Quatre cents bâtiments et autant de notices, 560 plans, 650 photographies, 397 pages dont six, d’une écriture serrée, réservées à la bibliographie, deux années de production : l’inventaire architectural que vient de dresser la Fédération Wallonie-Bruxelles en collaboration avec l’ULg et les éditions Mardaga n’est pas de ces romans de gare qu’on avale le temps d’un IC Liège-Bruxelles. «  Outil culturel autant que touristique, cet ouvrage vise à renouveler le regard sur la ville et son architecture par la vision qu’il porte sur la modernité », explique Thomas Moore, de la cellule architecture de la Communauté française. Davantage qu’un inventaire, la brique est aussi une réflexion sur l’architecture – et ceux qui la mettent en œuvre – dans son environnement. « L’architecture moderne et contemporaine, de l’Art nouveau à aujourd’hui, peut être difficile à comprendre », continue Thomas Moore, évoquant «  un paysage urbain singulier et parfois brouillé, qui mérite une nouvelle lecture si on veut sortir du “j’aime” ou “j’aime pas”.  » La ville de Liège est ainsi passée au crible, « avec des prolongements vers la Basse-Meuse, Huy et Waremme, la vallée de l’Ourthe », précise Sébastien Charlier, doctorant en histoire, art et archéologie à l’ULg.

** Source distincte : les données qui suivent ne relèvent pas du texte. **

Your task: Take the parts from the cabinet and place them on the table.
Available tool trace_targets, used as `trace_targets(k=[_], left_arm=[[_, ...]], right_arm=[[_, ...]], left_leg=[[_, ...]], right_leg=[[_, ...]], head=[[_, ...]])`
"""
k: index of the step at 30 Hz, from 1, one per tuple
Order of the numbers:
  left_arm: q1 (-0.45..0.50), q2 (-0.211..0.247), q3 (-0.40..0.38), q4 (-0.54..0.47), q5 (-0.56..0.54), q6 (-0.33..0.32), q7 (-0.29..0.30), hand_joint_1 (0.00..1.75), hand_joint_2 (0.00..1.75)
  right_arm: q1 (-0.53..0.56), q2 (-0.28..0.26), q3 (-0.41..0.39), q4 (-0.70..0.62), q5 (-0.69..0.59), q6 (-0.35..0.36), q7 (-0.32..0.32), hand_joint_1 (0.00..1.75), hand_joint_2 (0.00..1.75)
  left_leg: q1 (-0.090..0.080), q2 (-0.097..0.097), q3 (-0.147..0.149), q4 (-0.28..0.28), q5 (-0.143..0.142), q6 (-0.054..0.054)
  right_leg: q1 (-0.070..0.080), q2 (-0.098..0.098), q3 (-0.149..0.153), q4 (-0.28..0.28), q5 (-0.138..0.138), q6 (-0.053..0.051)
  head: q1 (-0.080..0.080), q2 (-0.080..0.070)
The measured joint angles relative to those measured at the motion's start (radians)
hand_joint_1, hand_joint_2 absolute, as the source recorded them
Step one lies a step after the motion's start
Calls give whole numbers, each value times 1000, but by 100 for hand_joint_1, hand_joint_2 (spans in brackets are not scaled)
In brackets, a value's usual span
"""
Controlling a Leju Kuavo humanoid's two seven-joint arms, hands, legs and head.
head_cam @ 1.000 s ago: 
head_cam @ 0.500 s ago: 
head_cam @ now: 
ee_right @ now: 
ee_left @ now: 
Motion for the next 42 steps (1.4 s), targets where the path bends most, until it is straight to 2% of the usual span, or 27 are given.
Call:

Le regard des 48 contributeurs est sans concession, s’attardant sur des architectures que nombre de Liégeois voudraient oublier mais qui, par leur modernité technique, culturelle ou stylistique ont marqué leur époque (la cité administrative, la tour Kennedy…), en oubliant volontairement d’autres comme ce nouveau palais de justice qui, malgré ses 90 millions d’euros, est visiblement une occasion manquée dans le réaménagement urbain. D’autres constructions encore, comme la galerie Opéra, ne trouvent leur place dans le guide que grâce à leur rénovation et leur réaffectation – dans ce cas faites par Daniel Dethier.

Plans, localisations sur une carte, noms des architectes et maîtres d’ouvrage, adresses et prix qui ont éventuellement été reçus accompagnent chaque notice. De même qu’un riche travail photographique tantôt illustratif, tantôt artistique signé par Elodie Ledure, une jeune et talentueuse photographe liégeoise.

Une version électronique du guide est envisagée par les collections Mardaga.